__Problem to solve__: When the line with "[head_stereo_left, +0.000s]" appears below, start repeating lines exactly, and keep going through the line with "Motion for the"; add nothing outside that span.

=======

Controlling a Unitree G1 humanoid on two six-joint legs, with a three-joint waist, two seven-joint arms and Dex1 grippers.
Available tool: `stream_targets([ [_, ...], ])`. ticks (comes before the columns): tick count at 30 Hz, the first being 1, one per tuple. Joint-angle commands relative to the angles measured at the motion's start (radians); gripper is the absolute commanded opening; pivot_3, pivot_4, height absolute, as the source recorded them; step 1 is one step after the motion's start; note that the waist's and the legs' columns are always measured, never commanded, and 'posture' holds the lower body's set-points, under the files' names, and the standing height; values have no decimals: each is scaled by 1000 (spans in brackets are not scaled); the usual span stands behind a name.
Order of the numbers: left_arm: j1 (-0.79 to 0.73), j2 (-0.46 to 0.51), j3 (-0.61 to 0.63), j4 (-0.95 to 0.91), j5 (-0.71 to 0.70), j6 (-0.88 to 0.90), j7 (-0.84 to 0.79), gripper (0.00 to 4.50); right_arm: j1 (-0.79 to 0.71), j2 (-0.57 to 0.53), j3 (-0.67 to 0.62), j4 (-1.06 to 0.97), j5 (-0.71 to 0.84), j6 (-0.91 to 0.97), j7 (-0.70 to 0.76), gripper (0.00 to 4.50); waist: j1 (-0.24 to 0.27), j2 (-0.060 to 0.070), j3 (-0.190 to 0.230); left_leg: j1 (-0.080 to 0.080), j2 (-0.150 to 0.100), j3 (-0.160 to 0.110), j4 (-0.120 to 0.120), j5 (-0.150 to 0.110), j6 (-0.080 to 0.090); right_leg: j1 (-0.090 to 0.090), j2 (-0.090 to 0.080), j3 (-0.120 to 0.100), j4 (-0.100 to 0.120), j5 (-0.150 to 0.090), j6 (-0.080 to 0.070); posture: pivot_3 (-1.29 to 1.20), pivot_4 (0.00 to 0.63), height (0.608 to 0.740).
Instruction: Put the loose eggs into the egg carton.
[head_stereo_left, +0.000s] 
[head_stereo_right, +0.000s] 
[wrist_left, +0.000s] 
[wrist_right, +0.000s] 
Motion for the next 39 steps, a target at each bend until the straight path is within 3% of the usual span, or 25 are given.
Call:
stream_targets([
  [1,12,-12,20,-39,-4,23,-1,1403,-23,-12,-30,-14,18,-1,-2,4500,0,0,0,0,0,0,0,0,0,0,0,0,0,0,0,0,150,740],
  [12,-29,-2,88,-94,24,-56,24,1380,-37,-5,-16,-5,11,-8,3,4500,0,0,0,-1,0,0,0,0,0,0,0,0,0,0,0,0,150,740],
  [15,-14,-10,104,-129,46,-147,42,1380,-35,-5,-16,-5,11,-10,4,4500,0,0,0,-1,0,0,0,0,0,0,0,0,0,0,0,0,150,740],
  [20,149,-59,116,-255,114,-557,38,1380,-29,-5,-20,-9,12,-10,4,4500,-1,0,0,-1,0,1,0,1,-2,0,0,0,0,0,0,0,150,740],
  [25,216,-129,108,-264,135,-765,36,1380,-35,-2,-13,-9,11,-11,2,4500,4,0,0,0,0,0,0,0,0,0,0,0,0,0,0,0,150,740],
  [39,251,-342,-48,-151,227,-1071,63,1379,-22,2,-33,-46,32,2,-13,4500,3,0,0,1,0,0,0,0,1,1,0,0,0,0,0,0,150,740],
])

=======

__Exercise response__:
[head_stereo_left, +0.000s] 
[head_stereo_right, +0.000s] 
[wrist_left, +0.000s] 
[wrist_right, +0.000s] 
Motion for the next 39 steps, a target at each bend until the straight path is within 3% of the usual span, or 25 are given.

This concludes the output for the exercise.